The First Lost Ogle Open Thread

It seems real life has precluded any of us from making a post today. So use this thread to talk about whatever you want. Some suggestions:

1. The Sonics approval to move to Oklahoma City
2. The destruction of the University of Oklahoma as we know it, which will apparently take place on Monday
3. Suggestions for what you want to see on this site once Ogle Madness is finished.

Have a good weekend.

20 Responses to “The First Lost Ogle Open Thread”


  1. 1 Miss Wisabus

    Maybe you guys could discuss big goofs by young, inexperienced reporters. News 9 usually has a cringe worthy intern or two.

  2. 2 st-st-st-st-stevo

    sensationalism.

    for shame, tony. for shame.

  3. 3 Patrick

    Or your favorite cheese.

  4. 4 Breast Man

    Amy McRee’s pictures?

  5. 5 Clark Matthews

    I like colby.

  6. 6 The Madator

    I tried muenster the other day it was quite tasty.

  7. 7 Miss Wisabus

    Gorgonzola. Yum.

  8. 8 Patrick

    Lappi cheese is delicious

  9. 9 brad

    bleu

  10. 10 Amazed

    I’d like to see an annual “Ogle Madness” tournament with all women, including top models, movie-stars, and all our local women. It would be the ultimate beauty contest. You’d need a big set of brackets, but it would be a lot of fun.

  11. 11 Danometer

    I wonder if this “stoppage” at OU will exceed the Groundhog Day Massacre of 1994. Ask Professor Shalhope about that one. :)

  12. 12 Phil

    After Ogle Madness, maybe you guys could bring back the funny in place of the ogling (pardon the pun). We get it, straight guys like hot girls, myself included (as a straight guy, not a hot girl). Make me laugh.

  13. 13 Lifetimesooner

    Choosing underwear is not as easy as it seems. I started out as a briefs guy. Nothing fancy, my mother would only buy the white ones. The brand did not matter, as long as they were white. My first “choice” was presented by the Air Force. In basic training, everything was given to you, socks, uniforms, and of course, underwear. The old grizzled sergeant reminded me of Popeye, “Boxers or Briefs?”
    I had horrible memories of boxer shorts though I never wore them in my life. On Sunday morning my Father would come into the living room, sit in his favorite chair wearing only his boxer shorts, and a tee shirt. They were baggy. When he crossed his legs, things fell out and I had to avert my eyes. “Briefs,” I said quickly, passing up my first opportunity for change.
    I did not really give it anymore thought, until after I was married. Without asking my opinion, my wife replaced all of my tight, white underwear with boxer shorts.

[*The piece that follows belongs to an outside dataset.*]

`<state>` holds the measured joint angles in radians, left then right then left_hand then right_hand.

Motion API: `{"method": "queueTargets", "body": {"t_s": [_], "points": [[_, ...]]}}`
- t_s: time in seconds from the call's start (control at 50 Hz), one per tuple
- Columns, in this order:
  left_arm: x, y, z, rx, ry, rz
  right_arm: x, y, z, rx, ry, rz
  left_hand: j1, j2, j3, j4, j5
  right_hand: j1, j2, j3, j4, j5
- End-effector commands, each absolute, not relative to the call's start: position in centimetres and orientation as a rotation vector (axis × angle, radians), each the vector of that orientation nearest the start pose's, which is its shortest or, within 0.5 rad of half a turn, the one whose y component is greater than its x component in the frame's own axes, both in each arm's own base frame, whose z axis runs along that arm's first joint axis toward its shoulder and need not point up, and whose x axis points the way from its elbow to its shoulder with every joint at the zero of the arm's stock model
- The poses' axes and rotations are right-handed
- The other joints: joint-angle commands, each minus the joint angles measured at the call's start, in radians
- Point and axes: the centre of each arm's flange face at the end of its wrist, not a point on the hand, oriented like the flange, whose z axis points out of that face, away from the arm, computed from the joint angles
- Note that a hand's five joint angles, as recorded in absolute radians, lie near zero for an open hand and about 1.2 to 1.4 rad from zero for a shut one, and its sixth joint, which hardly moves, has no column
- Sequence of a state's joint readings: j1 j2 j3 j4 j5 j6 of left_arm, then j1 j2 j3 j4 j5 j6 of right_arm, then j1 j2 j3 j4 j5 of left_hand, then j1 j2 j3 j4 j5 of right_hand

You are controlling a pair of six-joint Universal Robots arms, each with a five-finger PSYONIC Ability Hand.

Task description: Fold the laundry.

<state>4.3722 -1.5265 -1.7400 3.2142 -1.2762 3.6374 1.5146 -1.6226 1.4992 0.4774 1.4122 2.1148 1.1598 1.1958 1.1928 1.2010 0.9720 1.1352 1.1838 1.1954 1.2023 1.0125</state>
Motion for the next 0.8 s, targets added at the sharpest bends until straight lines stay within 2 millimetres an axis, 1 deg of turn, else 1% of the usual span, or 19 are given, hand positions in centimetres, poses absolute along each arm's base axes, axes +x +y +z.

Gone were the cotton, sanitary white briefs from my boy hood, the “deep pocket” comfort that used to nestle the boys in the secure cotton mesh, replaced by silky, technicolor rainbows of shimmering satin. My wife did not know of the traumatic boxer episodes of my youth. I was dumbfounded, “what happened to my briefs,” I shouted, preparing to fight another battle of newlyweds. “Your underwear were getting ratty,” she said, “so I got some new ones.” I began muttering to myself, “they were not ratty, they were comfortable.” She shouted from the living room, “Aren’t they sexy?” I perked up a bit. Okay, I’m a guy so when she used the “sexy” word, I was putty in her hands. “Hey….. I’m sexy,” I thought, raising and lowering my eyebrows.
    Boxers took some getting used too. Without warning, the fly would open and the turtle would pop its head out – an uncomfortable episode at best. Occasionally, they would bind up in the crotch and it took an extreme effort in modern dance to get them to self-correct; usually, I’d have to just reach down and manually pull them to correct what seemed like a vice strangulating the boys into looking like a three-day-old dead sailor on the high seas. Maybe they “looked” sexy, but they were the most uncomfortable period in my entire life.
    It did not happen right away, but eventually, history catches up with you. One Sunday morning I went into the living room wearing my boxer shorts and a tee shirt. I sat down in my chair, kicked back the recliner, and felt a shift. My son averted his eyes. God, it is good to be back in briefs.

  14. 14 David

    “You’d need a big set of brackets, but it would be a lot of fun.”

    Not only would you need a big set of….brackets, but as Ogle Madness has confirmed, blonde hair doesn’t hurt, either.

  15. 15 fatpants

    i’m telling you, i want to see the “human chess match” with good vs evil oklahomans.

  16. 16 I notice things...

    I like the “good v. evil” but just make it another bracket and we vote for Mr. Evil or Mrs. Good, etc.

  17. 17 fatpants

    you don’t need to actually HAVE the chess match, just set up the characters

  18. 18 MrMonday

    New feature idea: Funniest anonymous columnists in the metro

  19. 19 Shamp

    OU as we know it is over.

  20. 20 Marco

    Lost Ogle Lifetime Achievement Awards!

    First would go to Danny Williams.